▸ Task brief:
For each line of the material below, give that line again word for word.
== Segment start ==
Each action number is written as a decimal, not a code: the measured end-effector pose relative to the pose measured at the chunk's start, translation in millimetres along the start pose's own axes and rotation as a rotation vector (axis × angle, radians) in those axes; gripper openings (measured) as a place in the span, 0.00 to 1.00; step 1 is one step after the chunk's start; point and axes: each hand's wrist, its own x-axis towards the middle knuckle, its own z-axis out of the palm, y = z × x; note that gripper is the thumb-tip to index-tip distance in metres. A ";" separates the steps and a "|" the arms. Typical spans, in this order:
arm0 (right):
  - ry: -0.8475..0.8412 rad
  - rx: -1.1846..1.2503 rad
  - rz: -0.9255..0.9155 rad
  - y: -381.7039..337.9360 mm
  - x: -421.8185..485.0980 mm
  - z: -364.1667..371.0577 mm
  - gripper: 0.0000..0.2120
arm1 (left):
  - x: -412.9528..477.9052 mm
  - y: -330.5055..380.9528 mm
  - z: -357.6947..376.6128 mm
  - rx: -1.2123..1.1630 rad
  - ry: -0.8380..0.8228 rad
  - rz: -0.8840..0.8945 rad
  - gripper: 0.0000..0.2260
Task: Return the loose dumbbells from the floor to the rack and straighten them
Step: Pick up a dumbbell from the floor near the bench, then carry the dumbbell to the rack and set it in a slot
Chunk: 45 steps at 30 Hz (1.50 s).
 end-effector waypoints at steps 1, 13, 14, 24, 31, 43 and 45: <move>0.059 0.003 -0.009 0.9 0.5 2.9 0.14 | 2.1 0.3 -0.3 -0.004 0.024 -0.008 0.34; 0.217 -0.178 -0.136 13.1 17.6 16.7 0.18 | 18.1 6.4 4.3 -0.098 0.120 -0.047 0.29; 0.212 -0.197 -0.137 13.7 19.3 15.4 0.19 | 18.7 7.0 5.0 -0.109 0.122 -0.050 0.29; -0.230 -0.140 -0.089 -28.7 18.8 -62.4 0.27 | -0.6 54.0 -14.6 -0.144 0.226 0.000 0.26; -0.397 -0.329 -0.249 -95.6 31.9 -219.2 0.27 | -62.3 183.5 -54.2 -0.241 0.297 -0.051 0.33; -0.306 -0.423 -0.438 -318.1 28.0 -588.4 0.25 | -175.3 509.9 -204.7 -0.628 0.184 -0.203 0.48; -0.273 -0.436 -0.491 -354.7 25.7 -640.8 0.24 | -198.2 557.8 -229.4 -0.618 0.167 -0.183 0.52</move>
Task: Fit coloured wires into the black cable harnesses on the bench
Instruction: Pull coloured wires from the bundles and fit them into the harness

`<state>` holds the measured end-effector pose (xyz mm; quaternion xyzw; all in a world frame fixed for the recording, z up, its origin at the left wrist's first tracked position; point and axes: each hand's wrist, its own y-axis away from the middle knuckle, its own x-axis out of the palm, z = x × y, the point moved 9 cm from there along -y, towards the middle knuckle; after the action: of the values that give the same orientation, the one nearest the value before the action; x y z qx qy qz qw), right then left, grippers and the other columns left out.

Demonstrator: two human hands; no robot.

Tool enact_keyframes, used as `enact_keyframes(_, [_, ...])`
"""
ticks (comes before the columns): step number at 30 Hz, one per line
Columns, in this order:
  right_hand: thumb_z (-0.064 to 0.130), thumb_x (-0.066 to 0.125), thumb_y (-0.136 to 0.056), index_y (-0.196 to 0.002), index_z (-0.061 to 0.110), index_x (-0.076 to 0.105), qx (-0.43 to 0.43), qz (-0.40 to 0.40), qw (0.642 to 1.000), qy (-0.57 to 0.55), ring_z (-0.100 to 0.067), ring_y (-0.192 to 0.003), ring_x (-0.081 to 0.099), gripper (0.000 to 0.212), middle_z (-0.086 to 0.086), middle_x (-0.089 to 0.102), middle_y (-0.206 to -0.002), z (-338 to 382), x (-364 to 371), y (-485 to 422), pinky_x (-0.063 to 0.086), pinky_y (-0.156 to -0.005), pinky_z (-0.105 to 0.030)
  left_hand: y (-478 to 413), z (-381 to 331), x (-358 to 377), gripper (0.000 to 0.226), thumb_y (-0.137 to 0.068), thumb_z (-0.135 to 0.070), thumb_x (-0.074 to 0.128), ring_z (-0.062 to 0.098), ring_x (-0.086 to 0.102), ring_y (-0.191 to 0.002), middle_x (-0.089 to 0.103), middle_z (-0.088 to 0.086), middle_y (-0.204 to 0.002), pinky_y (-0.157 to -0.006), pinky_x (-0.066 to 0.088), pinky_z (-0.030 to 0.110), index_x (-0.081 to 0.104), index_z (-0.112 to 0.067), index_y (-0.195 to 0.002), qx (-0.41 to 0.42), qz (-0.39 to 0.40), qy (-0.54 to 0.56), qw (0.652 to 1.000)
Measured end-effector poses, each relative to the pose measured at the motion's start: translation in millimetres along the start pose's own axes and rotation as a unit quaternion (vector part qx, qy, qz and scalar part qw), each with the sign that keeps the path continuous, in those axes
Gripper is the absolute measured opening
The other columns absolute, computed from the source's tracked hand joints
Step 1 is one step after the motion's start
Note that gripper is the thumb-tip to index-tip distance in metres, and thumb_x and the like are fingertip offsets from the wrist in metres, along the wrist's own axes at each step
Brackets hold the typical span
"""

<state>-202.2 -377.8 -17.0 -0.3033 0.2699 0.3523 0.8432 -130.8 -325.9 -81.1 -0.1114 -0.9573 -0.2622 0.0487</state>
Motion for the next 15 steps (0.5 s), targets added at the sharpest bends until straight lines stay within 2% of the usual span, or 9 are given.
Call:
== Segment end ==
▸ Final answer:
Each action number is written as a decimal, not a code: the measured end-effector pose relative to the pose measured at the chunk's start, translation in millimetres along the start pose's own axes and rotation as a rotation vector (axis × angle, radians) in those axes; gripper openings (measured) as a place in the span, 0.00 to 1.00; step 1 is one step after the chunk's start; point and axes: each hand's wrist, its own x-axis towards the middle knuckle, its own z-axis out of the palm, y = z × x; note that gripper is the thumb-tip to index-tip distance in metres. A ";" separates the steps and a "|" the arms. Typical spans, in this order:
arm0 (right):
  - ry: -0.8475..0.8412 rad
  - rx: -1.1846..1.2503 rad
  - rz: -0.9255..0.9155 rad
  - y: -381.7039..337.9360 mm
  - x: -421.8185..485.0980 mm
  - z: -364.1667..371.0577 mm
  - gripper: 0.0000..0.2120
arm1 (left):
  - x: -412.9528..477.9052 mm
  - y: -330.5055..380.9528 mm
  - z: -357.6947..376.6128 mm
  - rx: -1.2123..1.1630 rad
  - ry: -0.8380..0.8228 rad
  - rz: -0.8840..0.8945 rad
  - gripper: 0.0000..0.2260
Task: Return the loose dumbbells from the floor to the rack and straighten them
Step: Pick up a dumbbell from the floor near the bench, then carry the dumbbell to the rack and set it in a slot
Chunk: 45 steps at 30 Hz (1.50 s).
 end-effector waypoints at steps 1, 13, 14, 24, 31, 43 and 45: <move>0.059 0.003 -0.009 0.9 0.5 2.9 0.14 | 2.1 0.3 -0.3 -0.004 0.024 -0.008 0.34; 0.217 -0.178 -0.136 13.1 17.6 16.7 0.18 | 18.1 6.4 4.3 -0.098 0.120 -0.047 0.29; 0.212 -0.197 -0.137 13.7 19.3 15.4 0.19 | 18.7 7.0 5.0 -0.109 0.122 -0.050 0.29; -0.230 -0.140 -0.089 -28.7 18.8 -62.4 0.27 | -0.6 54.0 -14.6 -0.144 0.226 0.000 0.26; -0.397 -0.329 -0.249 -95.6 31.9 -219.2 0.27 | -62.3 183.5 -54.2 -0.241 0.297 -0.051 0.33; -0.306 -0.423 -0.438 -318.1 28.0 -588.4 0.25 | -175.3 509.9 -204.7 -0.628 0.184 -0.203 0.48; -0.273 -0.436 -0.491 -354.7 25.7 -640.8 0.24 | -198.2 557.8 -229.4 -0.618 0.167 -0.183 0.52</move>
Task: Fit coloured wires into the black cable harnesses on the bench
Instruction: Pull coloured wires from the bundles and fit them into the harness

`<state>` holds the measured end-effector pose (xyz mm; quaternion xyzw; all in a world frame fixed for the recording, z up, its origin at the left wrist's first tracked position; point and axes: each hand's wrist, its own y-axis away from the middle knuckle, its own x-axis out of the palm, z = x × y, the point moved 9 cm from there along -y, towards the middle knuckle; after the action: of the values that give the same orientation, the one nearest the value before the action; x y z qx qy qz qw), right then left, grippers and the other columns left out.

Demonstrator: two human hands; no robot.

Tool enact_keyframes, used as `enact_keyframes(_, [_, ...])`
"""
ticks (comes before the columns): step number at 30 Hz, one per line
Columns, in this order:
  right_hand: thumb_z (-0.064 to 0.130), thumb_x (-0.066 to 0.125), thumb_y (-0.136 to 0.056), index_y (-0.196 to 0.002), index_z (-0.061 to 0.110), index_x (-0.076 to 0.105), qx (-0.43 to 0.43), qz (-0.40 to 0.40), qw (0.642 to 1.000), qy (-0.57 to 0.55), ring_z (-0.100 to 0.067), ring_y (-0.192 to 0.003), ring_x (-0.081 to 0.099), gripper (0.000 to 0.212), middle_z (-0.086 to 0.086), middle_x (-0.089 to 0.102), middle_y (-0.206 to -0.002), z (-338 to 382), x (-364 to 371), y (-485 to 422), pinky_x (-0.063 to 0.086), pinky_y (-0.156 to -0.005), pinky_z (-0.105 to 0.030)
  left_hand: y (-478 to 413), z (-381 to 331), x (-358 to 377), gripper (0.000 to 0.226), thumb_y (-0.137 to 0.068), thumb_z (-0.135 to 0.070), thumb_x (-0.074 to 0.128), ring_z (-0.062 to 0.098), ring_x (-0.086 to 0.102), ring_y (-0.191 to 0.002), middle_x (-0.089 to 0.103), middle_z (-0.088 to 0.086), middle_y (-0.204 to 0.002), pinky_y (-0.157 to -0.006), pinky_x (-0.066 to 0.088), pinky_z (-0.030 to 0.110), index_x (-0.081 to 0.104), index_z (-0.112 to 0.067), index_y (-0.195 to 0.002), qx (-0.41 to 0.42), qz (-0.39 to 0.40), qy (-0.54 to 0.56), qw (0.652 to 1.000)
Measured end-effector poses, each relative to the pose measured at the motion's start: translation in millimetres along the start pose's own axes and rotation as a unit quaternion (vector part qx, qy, qz and scalar part qw), each with the sign that keeps the path continuous, in those axes
Gripper is the absolute measured opening
The other columns absolute, computed from the source's tracked hand joints
Step 1 is one step after the motion's start
Note that gripper is the thumb-tip to index-tip distance in metres, and thumb_x and the like are fingertip offsets from the wrist in metres, along the wrist's own axes at each step
Brackets hold the typical span
"""

<state>-202.2 -377.8 -17.0 -0.3033 0.2699 0.3523 0.8432 -130.8 -325.9 -81.1 -0.1114 -0.9573 -0.2622 0.0487</state>
Motion for the next 15 steps (0.5 s), targets added at the sharpest bends until straight lines stay within 2% of the usual span, or 9 are given.
Call:

The exercise is done, and nothing more is needed.